Google Summer of Code 2021
Organisation: DeepPavlov
Git: Relation Extraction
Project page: Relation Extraction
Code Contribution: Pull Request
My major task was to implement relation extraction module for both English and Russian languages. The main steps were:
- design and develop the neural network for relation extraction
- design the relation extraction pipeline and incorporate it to DeepPavlov framework
- choose datasets the relation extraction models will be trained on
- train reliable RE models for both languages and test them on different test examples.
During the GSoC Project 2021 all the tasks outlisted above have been accomplished, namely:
- a new relation extraction model was designed based on ATLOP model (more details are here)
- the relation extraction pipeline was realised in DeepPavlov framework (and here is a pull request)
- for training the English RE model the DocRED corpus was used; for the Russian RE model the RuRED was used. Dataset were preprocessed and extended with additional negative samples needed to train a reliable RE model (more details are here)
- multiple RE models were trained with different parameters; the best one trained was uploaded online and can be now used for trying relation extraction component (here are working examples for English and Russian languages)
Pull Request is now opened and is waiting to be merged to DeepPavlov library.
Suppose we have a sentence Barack Obama is married to Michelle Obama, born Michelle Robinson. The task is to find a relation between Barack Obama and Michelle Obama/Michelle Robinson. In this case, we should first download the already pretrained English RE model:
python3.6 -m deeppavlov download re_docred
... and call it on our test sample:
from deeppavlov import configs, build_model
re = build_model(configs.relation_extraction.re_docred, download=False)
sentence_tokens = [["Barack", "Obama", "is", "married", "to", "Michelle", "Obama", ",", "born", "Michelle", "Robinson", "."]]
entity_pos = [[[(0, 2)], [(5, 7), (9, 11)]]]
entity_tags = [["PER", "PER"]]
pred = re_model(sentence_tokens, entity_pos, entity_tags)
>> [['P26'], ['spouse']]
As a result, the English RE model is able to detect a relation "spouse" and returns it with the correposponding id in Wikidata ("P26").
If the English RE model is wished to be trained from scratch, it could be done with the following command:
python3.6 -m deeppavlov train re_docred
Suppose we have a sentence Илон Маск живет в Сиэттле. The task is to find a relation between Илон Маск and Сиеттл. In this case, we should first download the already pretrained Russian RE model:
python3.6 -m deeppavlov download re_rured
... and call it on our test sample:
from deeppavlov import configs, build_model
re = build_model(configs.relation_extraction.re_rured, download=False)

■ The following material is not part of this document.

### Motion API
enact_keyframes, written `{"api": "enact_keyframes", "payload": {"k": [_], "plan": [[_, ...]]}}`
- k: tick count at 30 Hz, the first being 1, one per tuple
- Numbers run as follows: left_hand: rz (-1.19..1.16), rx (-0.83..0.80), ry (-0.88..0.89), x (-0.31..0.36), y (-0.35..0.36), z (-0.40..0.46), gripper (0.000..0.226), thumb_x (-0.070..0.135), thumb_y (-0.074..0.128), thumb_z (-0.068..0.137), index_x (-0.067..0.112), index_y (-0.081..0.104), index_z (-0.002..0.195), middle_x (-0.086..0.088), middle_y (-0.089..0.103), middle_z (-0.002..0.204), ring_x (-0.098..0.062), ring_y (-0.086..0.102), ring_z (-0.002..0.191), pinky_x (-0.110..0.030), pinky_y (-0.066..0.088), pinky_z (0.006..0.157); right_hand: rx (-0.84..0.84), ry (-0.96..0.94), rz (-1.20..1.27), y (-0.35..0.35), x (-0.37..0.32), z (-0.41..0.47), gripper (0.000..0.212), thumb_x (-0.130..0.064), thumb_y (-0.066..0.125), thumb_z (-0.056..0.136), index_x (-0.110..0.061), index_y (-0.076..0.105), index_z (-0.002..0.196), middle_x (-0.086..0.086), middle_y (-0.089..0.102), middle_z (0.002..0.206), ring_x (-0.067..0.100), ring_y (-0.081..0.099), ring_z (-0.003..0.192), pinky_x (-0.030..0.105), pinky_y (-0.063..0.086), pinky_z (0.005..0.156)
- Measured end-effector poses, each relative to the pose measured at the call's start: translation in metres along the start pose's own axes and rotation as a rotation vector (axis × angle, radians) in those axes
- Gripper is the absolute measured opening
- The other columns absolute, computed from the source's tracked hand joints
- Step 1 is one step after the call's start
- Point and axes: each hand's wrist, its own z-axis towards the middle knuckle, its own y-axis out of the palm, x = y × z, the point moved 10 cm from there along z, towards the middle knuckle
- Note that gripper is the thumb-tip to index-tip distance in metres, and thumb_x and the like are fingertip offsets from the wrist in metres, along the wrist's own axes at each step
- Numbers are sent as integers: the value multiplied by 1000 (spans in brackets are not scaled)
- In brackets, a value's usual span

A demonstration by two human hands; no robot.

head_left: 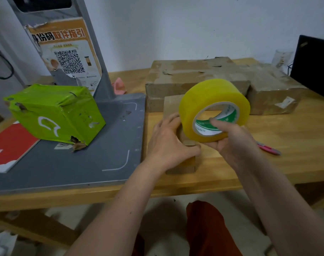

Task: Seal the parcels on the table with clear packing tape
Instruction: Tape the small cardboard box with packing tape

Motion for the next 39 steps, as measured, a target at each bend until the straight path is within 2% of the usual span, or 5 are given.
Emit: {"api": "enact_keyframes", "payload": {"k": [19,26,30,33,39], "plan": [[14,-276,-159,-6,10,-4,107,36,87,69,47,21,152,10,-13,163,-18,11,150,-28,31,101,22,287,319,-17,64,-14,28,-4,55,92,-16,61,116,11,75,99,25,74,85,38,61,66],[-504,98,-174,-29,1,-22,104,45,83,57,54,29,146,20,31,154,-4,32,141,-40,38,113,68,24,-146,-3,18,0,18,-16,69,85,-19,70,103,-1,76,94,15,71,88,33,57,73],[-515,165,-174,-42,10,-34,90,62,70,63,56,30,144,18,21,160,-7,22,148,-48,30,118,34,-125,-458,20,-6,9,9,-15,69,88,-23,68,89,-8,73,80,7,69,75,22,52,56],[-512,147,-217,-52,8,-37,91,59,70,65,46,33,148,23,7,160,-6,18,148,-41,28,120,79,-134,-637,26,4,15,27,-29,70,82,-16,67,106,2,72,96,20,68,92,38,57,75],[-606,69,-269,-75,4,-36,70,27,87,73,30,53,134,17,62,126,7,58,110,-7,49,80,103,-231,-813,46,15,9,42,-46,74,74,-18,65,103,-1,68,100,20,64,97,45,54,85]]}}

sentence_tokens = [["Илон", "Маск", "живет", "в", "Сиэттле", "."]]
entity_pos = [[[(0, 2)], [(4, 6)]]]
entity_tags = [["PERSON", "CITY"]]
pred = re_model(sentence_tokens, entity_pos, entity_tags)
>> [['P551'], ['место жительства']]
As a result, the Russian RE model is able to detect a relation "место жительства" and returns it with the correposponding id in Wikidata ("P551").
If the Russian RE model is wished to be trained from scratch, it could be done with the following command:
python3.6 -m deeppavlov train re_rured
Relation extraction is a subtask of information extraction, that deals with finding and classifying the semantic relations hold between entities in an unstructured text. The main practical applications of relation extraction are collecting the database or augmenting the existing ones. An extensive collection of relational triples (i.e. two entities and a relation hold between them) can be converted into a structured database of facts about the real world of a much better quality than manually created ones. In most of the conventional applications, text entities between which a relation holds correspond to named entities or underlying entities obtained with co-reference resolution.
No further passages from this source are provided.